Task brief: What you produce should be every line from the data that includes "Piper".

+++ Data records

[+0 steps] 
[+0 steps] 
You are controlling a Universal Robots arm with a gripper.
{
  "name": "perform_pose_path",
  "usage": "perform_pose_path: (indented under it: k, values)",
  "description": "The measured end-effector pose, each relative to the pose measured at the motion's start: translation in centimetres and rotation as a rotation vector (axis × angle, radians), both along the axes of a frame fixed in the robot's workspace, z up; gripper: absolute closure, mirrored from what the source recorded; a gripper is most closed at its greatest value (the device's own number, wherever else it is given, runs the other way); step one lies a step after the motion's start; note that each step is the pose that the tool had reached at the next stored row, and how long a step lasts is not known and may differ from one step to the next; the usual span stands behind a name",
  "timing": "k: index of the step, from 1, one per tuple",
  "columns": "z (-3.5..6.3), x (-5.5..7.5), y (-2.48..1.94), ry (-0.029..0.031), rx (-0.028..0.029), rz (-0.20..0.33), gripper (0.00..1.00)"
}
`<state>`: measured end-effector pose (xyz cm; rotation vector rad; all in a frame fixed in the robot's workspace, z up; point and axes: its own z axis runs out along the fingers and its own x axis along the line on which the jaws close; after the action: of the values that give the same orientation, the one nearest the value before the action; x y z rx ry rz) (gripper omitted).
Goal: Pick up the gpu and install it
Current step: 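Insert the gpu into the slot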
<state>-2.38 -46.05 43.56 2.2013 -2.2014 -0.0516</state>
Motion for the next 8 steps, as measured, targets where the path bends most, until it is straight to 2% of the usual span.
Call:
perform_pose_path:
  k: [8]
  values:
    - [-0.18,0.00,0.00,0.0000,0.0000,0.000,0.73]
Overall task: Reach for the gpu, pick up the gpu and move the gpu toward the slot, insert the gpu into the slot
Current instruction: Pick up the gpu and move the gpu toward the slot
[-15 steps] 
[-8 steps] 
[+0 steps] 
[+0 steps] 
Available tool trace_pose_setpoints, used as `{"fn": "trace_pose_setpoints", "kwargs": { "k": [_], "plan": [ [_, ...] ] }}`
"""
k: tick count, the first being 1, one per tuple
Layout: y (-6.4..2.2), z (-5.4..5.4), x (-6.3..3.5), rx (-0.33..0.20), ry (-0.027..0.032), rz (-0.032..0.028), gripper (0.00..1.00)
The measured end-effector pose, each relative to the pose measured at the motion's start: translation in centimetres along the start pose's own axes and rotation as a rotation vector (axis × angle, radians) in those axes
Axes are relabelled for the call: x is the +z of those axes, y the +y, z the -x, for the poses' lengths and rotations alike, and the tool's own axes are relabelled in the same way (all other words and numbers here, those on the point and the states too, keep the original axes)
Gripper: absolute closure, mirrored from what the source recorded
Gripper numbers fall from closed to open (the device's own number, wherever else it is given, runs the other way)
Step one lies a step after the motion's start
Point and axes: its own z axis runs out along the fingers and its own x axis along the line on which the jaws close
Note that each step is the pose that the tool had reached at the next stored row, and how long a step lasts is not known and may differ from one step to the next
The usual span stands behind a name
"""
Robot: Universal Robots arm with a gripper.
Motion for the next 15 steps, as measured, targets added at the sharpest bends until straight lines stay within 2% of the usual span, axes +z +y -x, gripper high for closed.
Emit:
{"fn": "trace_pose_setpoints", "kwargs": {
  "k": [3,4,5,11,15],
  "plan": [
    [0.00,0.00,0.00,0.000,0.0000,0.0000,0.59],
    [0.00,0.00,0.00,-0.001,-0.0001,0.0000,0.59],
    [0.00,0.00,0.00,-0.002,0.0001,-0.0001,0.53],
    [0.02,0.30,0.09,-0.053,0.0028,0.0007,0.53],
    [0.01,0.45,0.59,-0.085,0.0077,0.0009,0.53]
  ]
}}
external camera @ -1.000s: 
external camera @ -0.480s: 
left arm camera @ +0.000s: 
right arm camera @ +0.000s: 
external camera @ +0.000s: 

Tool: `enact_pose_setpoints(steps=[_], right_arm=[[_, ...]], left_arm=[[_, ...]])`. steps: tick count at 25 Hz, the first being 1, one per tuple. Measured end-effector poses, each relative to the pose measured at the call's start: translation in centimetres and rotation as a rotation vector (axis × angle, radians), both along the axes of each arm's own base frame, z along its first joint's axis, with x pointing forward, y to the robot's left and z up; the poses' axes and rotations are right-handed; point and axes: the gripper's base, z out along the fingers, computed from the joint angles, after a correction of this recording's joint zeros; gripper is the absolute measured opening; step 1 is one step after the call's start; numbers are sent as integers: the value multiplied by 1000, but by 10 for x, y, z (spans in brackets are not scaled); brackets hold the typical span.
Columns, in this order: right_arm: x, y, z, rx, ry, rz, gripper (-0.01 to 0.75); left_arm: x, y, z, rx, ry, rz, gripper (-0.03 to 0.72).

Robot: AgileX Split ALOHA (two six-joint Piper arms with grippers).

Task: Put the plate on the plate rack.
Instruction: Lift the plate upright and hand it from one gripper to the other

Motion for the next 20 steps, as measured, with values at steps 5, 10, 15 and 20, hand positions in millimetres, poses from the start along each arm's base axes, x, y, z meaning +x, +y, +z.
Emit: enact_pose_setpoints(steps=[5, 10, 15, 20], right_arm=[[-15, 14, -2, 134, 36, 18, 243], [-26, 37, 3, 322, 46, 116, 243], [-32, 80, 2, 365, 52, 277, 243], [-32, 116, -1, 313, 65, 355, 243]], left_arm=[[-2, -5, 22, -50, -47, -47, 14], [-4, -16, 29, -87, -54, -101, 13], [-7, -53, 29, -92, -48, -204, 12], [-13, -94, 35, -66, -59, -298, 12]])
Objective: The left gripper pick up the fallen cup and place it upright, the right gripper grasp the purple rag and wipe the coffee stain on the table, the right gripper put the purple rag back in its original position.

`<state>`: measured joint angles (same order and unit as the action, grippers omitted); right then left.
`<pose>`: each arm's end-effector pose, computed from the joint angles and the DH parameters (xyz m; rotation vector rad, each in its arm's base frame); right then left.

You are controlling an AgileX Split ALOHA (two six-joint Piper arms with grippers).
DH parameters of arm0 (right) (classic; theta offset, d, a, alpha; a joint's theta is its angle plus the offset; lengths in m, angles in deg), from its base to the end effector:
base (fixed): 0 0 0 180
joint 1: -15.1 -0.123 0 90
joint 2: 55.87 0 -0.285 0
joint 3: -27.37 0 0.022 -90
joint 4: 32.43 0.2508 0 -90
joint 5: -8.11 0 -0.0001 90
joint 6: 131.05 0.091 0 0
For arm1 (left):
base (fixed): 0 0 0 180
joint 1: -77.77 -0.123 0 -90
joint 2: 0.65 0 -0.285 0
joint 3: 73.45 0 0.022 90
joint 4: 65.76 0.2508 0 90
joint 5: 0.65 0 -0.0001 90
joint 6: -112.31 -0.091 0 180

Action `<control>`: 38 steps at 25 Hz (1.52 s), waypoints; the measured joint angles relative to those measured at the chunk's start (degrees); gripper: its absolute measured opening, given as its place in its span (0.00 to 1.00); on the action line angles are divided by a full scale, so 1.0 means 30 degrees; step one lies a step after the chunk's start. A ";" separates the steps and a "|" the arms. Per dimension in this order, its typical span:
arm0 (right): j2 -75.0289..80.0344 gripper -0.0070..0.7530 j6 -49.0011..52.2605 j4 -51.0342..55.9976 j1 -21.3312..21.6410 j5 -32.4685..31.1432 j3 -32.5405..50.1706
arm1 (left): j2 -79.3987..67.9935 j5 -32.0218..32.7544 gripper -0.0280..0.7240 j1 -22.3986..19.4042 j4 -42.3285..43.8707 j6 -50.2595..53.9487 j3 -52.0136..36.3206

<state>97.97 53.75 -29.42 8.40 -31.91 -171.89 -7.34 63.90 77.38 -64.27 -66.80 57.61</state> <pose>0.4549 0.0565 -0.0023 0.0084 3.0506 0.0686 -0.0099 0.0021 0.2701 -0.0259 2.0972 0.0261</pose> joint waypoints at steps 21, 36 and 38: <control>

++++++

Solution for this exercise:
Robot: AgileX Split ALOHA (two six-joint Piper arms with grippers).
You are controlling an AgileX Split ALOHA (two six-joint Piper arms with grippers).

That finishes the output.